Depuis, beaucoup d'eau a coulé sous les ponts. Le lundi 30 novembre 2010, le président Mahmoud Ahmadinejad avait officiellement annoncé que son pays cessait temporairement ses activités d'enrichissement de l'uranium. Un fait ensuite confirmé par l'AIEA. Tout porte à croire que le malware Stuxnet a provoqué de sérieuses nuisances dans l'usine d'enrichissement de Natanz.
Cependant, dans une affaire mêlant enjeux nucléaires et cybersécuritaires, désinformation, sensationnalisme et risque de biais font très bon ménage.
En effet, les dégâts causés par Stuxnet à « l'Iranium » relèvent aujourd'hui d'une forte probabilité. La fameuse firme cybersécuritaire Symantec n'en démord guère : ce malware a été conçu pour déprogrammer des modèles particuliers de Contrôleurs Logiques Programmables ou PLC (fabriqués notamment par Siemens) actionnant les énormes turbines de centrifugeuse à gaz. Le dysfonctionnement ou la cassure d'une de ces turbines nuirait au bon fonctionnement de la centrifugeuse et entraverait de facto un enrichissement convenable de l'uranium. Par ailleurs, ce ver peut réinfecter des machines après leur nettoyage et modifier drastiquement les fréquences de fonctionnement des moteurs électriques animant les centrifugeuses; et ce, après 13 jours d'observation de l'architecture complète des systèmes de contrôle de la centrale nucléaire visée. Quelle diabolique merveille !
L'expert allemand en cybersécurité Ralph Langner alias « docteur ès Stuxnet » estime que ce malware est comme « un chasseur F-35 qui surgirait dans un champ de bataille de la première guerre mondiale » du fait d'une sophistication de très loin supérieure à tous les malwares connus jusqu'ici. L'oeuvre d'un état ou d'un irrégulier ?

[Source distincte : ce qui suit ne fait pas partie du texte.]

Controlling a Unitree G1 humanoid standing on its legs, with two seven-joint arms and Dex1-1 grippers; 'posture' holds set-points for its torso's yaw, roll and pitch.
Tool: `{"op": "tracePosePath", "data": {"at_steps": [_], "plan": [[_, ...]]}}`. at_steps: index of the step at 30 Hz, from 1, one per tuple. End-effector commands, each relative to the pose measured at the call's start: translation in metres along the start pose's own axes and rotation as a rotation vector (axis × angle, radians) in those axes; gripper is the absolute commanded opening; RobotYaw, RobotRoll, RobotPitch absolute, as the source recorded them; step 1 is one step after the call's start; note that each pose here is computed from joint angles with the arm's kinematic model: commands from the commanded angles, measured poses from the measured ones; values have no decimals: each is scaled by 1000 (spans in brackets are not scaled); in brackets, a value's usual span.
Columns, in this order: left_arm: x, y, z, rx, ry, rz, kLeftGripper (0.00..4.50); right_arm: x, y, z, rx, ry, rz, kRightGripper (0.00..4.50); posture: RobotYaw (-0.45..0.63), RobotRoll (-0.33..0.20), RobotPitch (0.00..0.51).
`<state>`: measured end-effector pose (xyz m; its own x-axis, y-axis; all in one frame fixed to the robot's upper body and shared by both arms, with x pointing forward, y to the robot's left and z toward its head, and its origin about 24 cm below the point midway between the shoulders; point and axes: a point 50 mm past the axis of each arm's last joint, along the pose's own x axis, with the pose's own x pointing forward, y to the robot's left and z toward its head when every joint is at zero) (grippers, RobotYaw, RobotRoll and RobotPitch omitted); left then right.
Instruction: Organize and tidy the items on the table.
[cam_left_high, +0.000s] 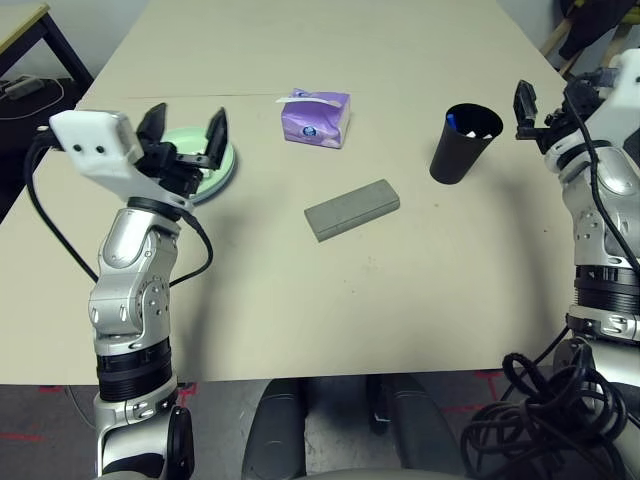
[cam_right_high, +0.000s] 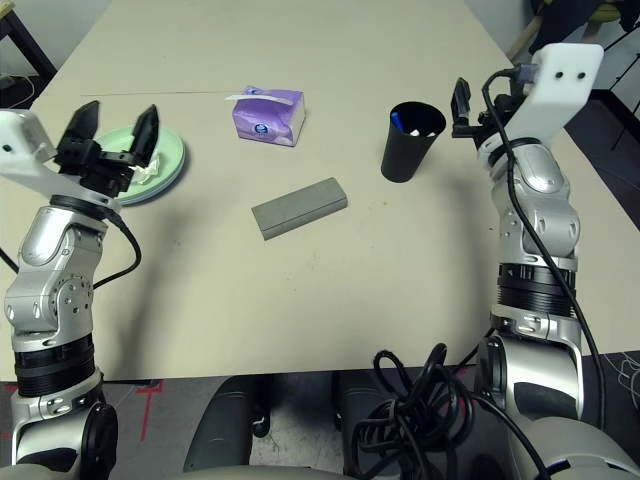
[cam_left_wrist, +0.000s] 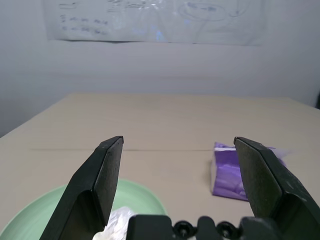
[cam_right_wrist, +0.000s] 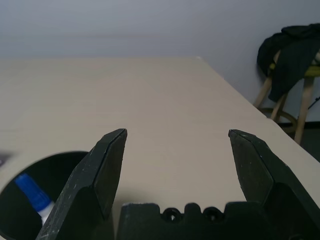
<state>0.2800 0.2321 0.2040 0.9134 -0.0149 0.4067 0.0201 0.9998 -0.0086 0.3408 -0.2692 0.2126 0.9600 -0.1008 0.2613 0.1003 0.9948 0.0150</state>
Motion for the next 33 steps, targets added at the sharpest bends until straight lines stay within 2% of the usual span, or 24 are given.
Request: {"op": "tracePosePath", "data": {"at_steps": [1,11,17,33], "plan": [[-13,3,-8,20,37,35,4500,-11,-12,-15,18,29,7,4458,47,0,158],[-45,8,-32,42,135,73,4500,-35,-24,-52,44,91,1,4458,69,0,155],[-57,13,-38,51,175,93,4500,-43,-23,-69,97,146,20,4458,85,0,148],[-63,17,-39,123,173,87,4500,-50,-27,-100,-187,92,56,4458,124,0,102]]}}
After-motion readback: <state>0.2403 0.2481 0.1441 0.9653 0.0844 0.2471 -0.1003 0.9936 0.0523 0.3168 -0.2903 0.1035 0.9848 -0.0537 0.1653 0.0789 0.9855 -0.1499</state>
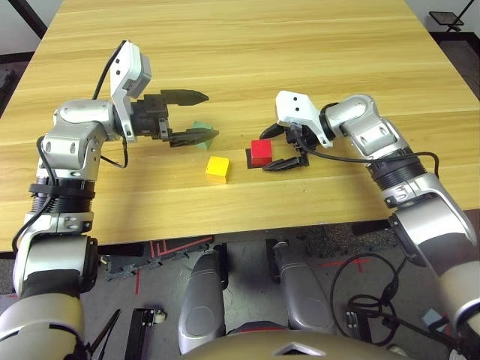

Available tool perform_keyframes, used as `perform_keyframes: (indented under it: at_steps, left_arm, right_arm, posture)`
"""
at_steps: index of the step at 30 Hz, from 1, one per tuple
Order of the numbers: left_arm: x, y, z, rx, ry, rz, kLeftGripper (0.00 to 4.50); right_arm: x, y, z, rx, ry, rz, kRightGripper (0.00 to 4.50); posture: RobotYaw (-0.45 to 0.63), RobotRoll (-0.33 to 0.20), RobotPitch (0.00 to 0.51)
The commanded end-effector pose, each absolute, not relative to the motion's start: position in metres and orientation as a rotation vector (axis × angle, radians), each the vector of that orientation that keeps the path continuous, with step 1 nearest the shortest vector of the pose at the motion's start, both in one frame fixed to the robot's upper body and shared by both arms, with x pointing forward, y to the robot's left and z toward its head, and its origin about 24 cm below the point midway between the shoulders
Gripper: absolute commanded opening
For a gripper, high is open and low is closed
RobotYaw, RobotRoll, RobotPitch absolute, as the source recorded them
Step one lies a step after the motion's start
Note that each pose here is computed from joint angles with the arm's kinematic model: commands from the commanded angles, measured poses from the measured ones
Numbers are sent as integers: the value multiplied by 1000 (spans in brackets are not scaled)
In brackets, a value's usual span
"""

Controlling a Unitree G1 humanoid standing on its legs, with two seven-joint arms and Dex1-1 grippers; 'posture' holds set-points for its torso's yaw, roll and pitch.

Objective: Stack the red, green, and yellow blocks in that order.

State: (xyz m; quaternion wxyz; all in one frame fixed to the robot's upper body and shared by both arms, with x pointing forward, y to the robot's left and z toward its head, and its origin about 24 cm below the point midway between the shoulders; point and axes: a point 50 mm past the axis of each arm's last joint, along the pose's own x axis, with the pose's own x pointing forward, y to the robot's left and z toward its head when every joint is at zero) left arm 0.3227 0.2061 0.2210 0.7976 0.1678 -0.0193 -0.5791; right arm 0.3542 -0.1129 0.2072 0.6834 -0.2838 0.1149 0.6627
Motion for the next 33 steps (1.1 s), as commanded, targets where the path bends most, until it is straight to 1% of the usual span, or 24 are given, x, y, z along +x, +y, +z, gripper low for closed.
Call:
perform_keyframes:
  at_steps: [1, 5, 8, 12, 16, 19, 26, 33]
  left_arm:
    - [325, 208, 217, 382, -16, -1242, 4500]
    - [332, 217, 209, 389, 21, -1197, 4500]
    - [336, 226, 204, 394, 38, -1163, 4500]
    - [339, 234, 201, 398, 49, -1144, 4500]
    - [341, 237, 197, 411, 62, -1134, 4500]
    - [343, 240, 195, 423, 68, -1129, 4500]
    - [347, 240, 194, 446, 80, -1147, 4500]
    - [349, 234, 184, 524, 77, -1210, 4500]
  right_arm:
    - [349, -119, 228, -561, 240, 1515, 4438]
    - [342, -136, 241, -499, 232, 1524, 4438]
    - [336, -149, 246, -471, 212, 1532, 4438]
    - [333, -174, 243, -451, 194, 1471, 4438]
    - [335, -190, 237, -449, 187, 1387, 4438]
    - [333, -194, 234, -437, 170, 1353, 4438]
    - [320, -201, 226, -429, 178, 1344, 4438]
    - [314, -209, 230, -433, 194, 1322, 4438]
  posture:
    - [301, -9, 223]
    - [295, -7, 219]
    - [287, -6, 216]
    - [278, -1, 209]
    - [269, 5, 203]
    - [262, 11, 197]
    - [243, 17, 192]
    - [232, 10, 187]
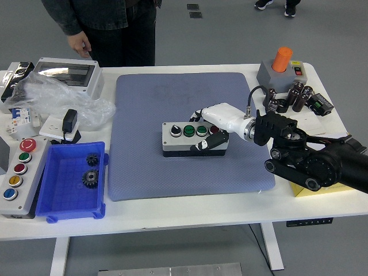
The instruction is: Pick up the button,place it on the desk,press the button,press the button
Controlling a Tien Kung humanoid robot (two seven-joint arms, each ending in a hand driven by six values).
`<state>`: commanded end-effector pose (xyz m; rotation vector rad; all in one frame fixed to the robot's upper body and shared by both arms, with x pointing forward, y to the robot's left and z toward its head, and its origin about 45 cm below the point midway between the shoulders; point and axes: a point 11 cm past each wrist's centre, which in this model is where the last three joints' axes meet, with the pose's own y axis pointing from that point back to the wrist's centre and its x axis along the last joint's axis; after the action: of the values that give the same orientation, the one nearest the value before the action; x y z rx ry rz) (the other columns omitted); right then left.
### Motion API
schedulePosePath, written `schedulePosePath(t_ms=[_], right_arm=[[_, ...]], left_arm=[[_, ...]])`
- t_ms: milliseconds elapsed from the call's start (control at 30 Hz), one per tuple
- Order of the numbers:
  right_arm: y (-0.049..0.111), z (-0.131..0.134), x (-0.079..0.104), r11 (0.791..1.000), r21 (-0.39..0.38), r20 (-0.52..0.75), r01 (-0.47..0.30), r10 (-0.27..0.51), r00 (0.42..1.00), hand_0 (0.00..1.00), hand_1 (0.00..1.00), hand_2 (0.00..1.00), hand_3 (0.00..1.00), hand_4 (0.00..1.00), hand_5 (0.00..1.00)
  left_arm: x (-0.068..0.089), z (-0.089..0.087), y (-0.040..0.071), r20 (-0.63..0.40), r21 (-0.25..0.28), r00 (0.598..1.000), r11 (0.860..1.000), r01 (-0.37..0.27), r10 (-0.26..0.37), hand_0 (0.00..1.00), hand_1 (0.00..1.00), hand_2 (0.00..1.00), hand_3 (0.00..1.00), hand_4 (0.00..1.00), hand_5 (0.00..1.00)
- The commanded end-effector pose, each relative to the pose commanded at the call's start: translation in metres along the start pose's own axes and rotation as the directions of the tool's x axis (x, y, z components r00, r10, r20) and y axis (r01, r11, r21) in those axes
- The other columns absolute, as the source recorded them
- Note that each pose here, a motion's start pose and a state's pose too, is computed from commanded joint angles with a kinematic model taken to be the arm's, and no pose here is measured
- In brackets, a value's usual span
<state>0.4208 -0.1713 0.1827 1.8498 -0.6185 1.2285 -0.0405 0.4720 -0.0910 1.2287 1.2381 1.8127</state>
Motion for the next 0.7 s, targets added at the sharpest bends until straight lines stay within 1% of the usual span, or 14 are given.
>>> schedulePosePath(t_ms=[67, 100, 267, 300, 467, 500, 533, 667, 700], right_arm=[[0.000, -0.001, 0.002, 1.000, 0.004, 0.009, -0.001, 0.001, 1.000, 0.707, 0.692, 0.780, 0.796, 0.998, 0.580], [0.001, -0.001, 0.004, 1.000, 0.006, 0.014, -0.002, 0.002, 1.000, 0.719, 0.703, 0.829, 0.853, 0.998, 0.661], [0.001, -0.001, 0.007, 1.000, 0.007, 0.030, -0.005, 0.004, 1.000, 0.719, 0.703, 0.829, 0.853, 0.998, 0.661], [0.001, -0.001, 0.007, 1.000, 0.007, 0.032, -0.004, 0.004, 0.999, 0.725, 0.708, 0.868, 0.890, 0.998, 0.779], [0.001, 0.000, 0.011, 1.000, 0.007, 0.046, -0.012, 0.012, 0.999, 0.725, 0.708, 0.868, 0.890, 0.998, 0.779], [0.001, 0.000, 0.013, 1.000, 0.006, 0.050, -0.017, 0.017, 0.999, 0.729, 0.714, 0.913, 0.913, 0.998, 0.828], [0.001, 0.000, 0.014, 1.000, 0.006, 0.053, -0.021, 0.021, 0.998, 0.729, 0.714, 0.913, 0.913, 0.998, 0.828], [0.005, 0.003, 0.026, 0.999, 0.000, 0.073, -0.049, 0.049, 0.996, 0.729, 0.714, 0.913, 0.913, 0.998, 0.828], [0.007, 0.004, 0.030, 0.998, -0.002, 0.078, -0.057, 0.057, 0.995, 0.732, 0.723, 0.938, 0.938, 0.998, 0.855]], left_arm=[[0.000, -0.001, 0.000, 0.001, 0.001, 1.000, 1.000, 0.002, -0.002, 0.649, 0.689, 0.692, 0.799, 0.883, 0.478], [0.000, -0.001, 0.000, 0.001, 0.001, 1.000, 1.000, 0.002, -0.002, 0.649, 0.689, 0.691, 0.796, 0.885, 0.479], [0.000, -0.001, 0.000, 0.002, 0.001, 1.000, 1.000, 0.004, -0.004, 0.649, 0.689, 0.691, 0.796, 0.885, 0.479], [0.000, -0.001, 0.000, 0.002, 0.000, 1.000, 1.000, 0.004, -0.004, 0.649, 0.690, 0.691, 0.796, 0.885, 0.480], [0.000, -0.002, 0.000, 0.003, 0.001, 1.000, 1.000, 0.005, -0.005, 0.649, 0.690, 0.691, 0.796, 0.885, 0.480], [0.000, -0.003, 0.000, 0.004, 0.002, 1.000, 1.000, 0.005, -0.005, 0.649, 0.690, 0.691, 0.793, 0.886, 0.480], [0.000, -0.003, 0.000, 0.004, 0.002, 1.000, 1.000, 0.005, -0.005, 0.649, 0.690, 0.691, 0.793, 0.886, 0.480], [0.000, -0.002, 0.000, 0.004, -0.001, 1.000, 1.000, 0.004, -0.004, 0.649, 0.690, 0.691, 0.793, 0.886, 0.480], [0.000, -0.002, 0.000, 0.004, -0.001, 1.000, 1.000, 0.004, -0.004, 0.649, 0.691, 0.690, 0.793, 0.885, 0.481]])
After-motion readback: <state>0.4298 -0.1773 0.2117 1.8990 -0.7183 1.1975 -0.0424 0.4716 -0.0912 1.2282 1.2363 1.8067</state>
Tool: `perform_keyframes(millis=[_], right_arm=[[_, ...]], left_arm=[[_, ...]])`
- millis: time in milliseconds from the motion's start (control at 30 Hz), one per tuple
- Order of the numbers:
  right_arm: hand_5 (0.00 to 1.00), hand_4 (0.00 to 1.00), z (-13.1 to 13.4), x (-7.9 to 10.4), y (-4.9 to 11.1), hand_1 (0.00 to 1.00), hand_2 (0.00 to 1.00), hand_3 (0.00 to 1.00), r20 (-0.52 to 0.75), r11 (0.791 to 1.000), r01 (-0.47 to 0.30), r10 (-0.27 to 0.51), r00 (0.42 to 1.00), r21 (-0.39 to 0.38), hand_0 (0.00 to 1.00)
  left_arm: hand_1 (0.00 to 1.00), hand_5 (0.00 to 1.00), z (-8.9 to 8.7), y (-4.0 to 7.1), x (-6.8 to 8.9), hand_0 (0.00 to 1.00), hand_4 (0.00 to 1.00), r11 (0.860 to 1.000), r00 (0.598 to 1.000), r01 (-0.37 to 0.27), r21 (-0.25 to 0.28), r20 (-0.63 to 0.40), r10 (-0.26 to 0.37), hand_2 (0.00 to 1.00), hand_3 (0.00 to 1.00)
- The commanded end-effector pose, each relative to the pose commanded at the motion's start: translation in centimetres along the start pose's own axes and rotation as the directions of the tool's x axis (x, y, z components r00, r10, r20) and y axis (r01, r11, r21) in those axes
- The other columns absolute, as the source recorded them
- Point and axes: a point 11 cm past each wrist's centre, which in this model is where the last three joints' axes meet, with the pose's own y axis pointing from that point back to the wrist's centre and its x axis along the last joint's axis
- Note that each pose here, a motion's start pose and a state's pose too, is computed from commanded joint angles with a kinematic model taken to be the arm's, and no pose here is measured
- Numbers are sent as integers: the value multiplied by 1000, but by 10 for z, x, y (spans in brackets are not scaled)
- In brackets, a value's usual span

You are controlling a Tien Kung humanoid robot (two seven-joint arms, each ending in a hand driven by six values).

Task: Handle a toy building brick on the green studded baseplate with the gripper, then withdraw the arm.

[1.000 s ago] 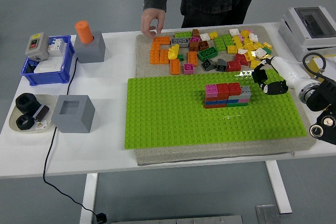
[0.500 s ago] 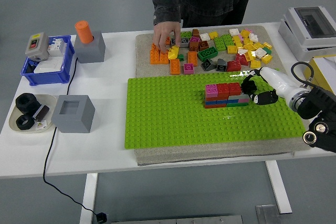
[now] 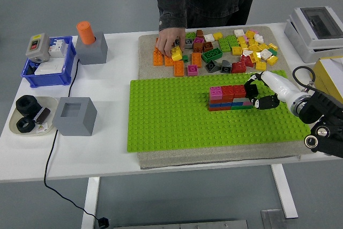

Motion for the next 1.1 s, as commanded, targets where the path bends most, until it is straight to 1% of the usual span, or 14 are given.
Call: perform_keyframes(millis=[433,467,633,667,833,867,1000,1033,1100], right_arm=[[2,556,0,0,-2,895,888,550,9,1000,0,0,1000,1,809],[2,564,0,0,-2,895,888,606,10,1000,0,0,1000,1,807],[2,564,0,0,-2,895,888,606,11,1000,1,-1,1000,3,807],[16,528,0,-1,-2,896,895,668,11,1000,2,-2,1000,2,810],[16,528,0,0,-2,896,895,668,10,1000,3,-3,1000,-1,810],[34,572,0,0,-2,903,910,683,10,1000,3,-3,1000,-1,814],[34,572,0,0,-2,903,910,683,11,1000,3,-3,1000,-1,814],[49,618,0,0,-2,903,912,687,11,1000,3,-3,1000,-1,815],[49,618,0,0,-2,903,912,687,11,1000,3,-3,1000,-1,815]], left_arm=[[712,537,1,0,0,766,795,1000,1000,0,-1,1,0,678,770],[712,539,1,0,0,766,795,1000,1000,1,-2,0,-1,677,769],[712,539,1,0,0,766,795,1000,1000,2,-3,0,-2,677,769],[711,540,2,0,0,766,796,1000,1000,2,-3,0,-2,676,769],[711,540,2,0,0,766,796,1000,1000,3,-5,-1,-3,676,769],[711,541,3,0,0,765,794,1000,1000,3,-5,-1,-3,675,769],[711,541,3,1,-1,765,794,1000,1000,3,-7,-1,-3,675,769],[710,541,3,1,-1,766,793,1000,1000,3,-7,-1,-3,675,768],[710,541,4,1,-1,766,793,1000,1000,3,-8,-2,-4,675,768]])
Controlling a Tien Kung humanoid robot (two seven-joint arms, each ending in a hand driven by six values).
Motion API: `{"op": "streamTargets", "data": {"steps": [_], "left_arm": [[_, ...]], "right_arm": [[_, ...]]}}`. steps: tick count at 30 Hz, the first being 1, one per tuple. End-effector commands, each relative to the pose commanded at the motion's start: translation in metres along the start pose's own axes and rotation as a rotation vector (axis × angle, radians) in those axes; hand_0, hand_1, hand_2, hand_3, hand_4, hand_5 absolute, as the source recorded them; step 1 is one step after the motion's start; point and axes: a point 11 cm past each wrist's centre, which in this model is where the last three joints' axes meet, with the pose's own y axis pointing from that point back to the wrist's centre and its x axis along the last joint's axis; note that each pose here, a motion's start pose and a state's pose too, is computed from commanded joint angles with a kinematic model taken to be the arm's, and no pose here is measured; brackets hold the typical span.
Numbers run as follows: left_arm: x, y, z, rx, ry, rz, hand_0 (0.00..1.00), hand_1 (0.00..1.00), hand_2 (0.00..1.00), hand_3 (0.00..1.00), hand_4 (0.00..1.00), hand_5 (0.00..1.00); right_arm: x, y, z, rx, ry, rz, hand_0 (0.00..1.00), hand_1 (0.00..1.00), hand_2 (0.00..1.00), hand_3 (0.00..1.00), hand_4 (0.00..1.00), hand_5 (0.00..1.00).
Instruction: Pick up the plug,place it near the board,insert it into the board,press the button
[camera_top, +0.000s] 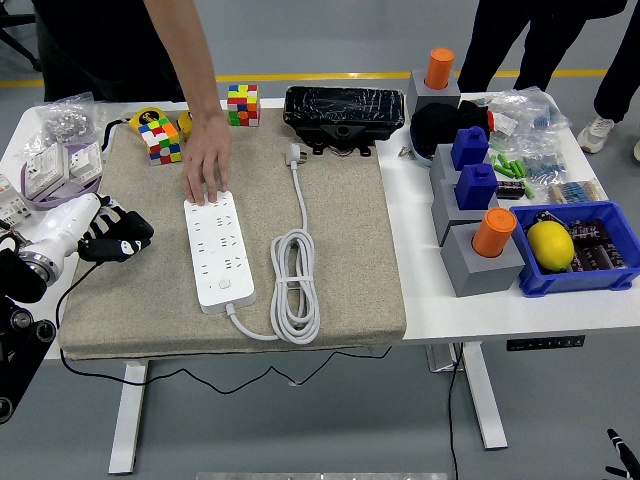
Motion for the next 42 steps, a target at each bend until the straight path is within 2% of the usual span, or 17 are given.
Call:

Toutefois, le régime iranien peut parfaitement utiliser l'affaire Stuxnet pour masquer des difficultés plus profondes, quasi inéluctables à toute puissance nucléaire en devenir. Cette suspension des activités d'enrichissement de l'uranium aurait-elle un lien avec le récent assassinat de deux « nucléo-ingénieurs » iraniens ? Dans un pays soumis à un embargo international particulièrement dur et plongé dans un marasme économique presque endémique, l'Iranium n'est-il pas nécessairement soumis à des difficultés commerciales et logistiques ? Les atomistes perses auraient-ils pressé le pas ou « bricolé » au point de causer maints dysfonctionnements dans leur programme nucléaire ? L'Afrique du sud en sait quelque chose : soumise à un sévère embargo international à cause de l'apartheid et confrontée à une économie exsangue dans les années 80-90, son programme nucléaire et son industrie militaire firent face à d'innombrables difficultés politiques, techniques et logistiques. Corrélativement, ces multiples contraintes forgèrent l'opiniâtreté et la débrouillardise des ingénieurs nucléaires et militaires sud-africains ensuite très demandés « à l'export ». Peu à peu, Prétoria constata qu'elle n'avait point besoin d'arme atomique dans son environnement géostratégique.
Il en va tout autrement pour Téhéran qui veut la bombe atomique et l'aura très probablement. Mais l'Iranium, comme tout programme nucléaire, est d'abord plus sensible aux pressions politiques et aux difficultés logistiques qu'aux menaces cybernétiques... qu'on ne doit jamais sous-estimer : l'affaire Stuxnet démontre amplement que le hacking d'infrastructures vitales ne relève plus de la science-fiction ou de la prospective. Rien d'étonnant à ce que l'AIEA planche sur une division cybersécuritaire dédiée aux installations nucléaires.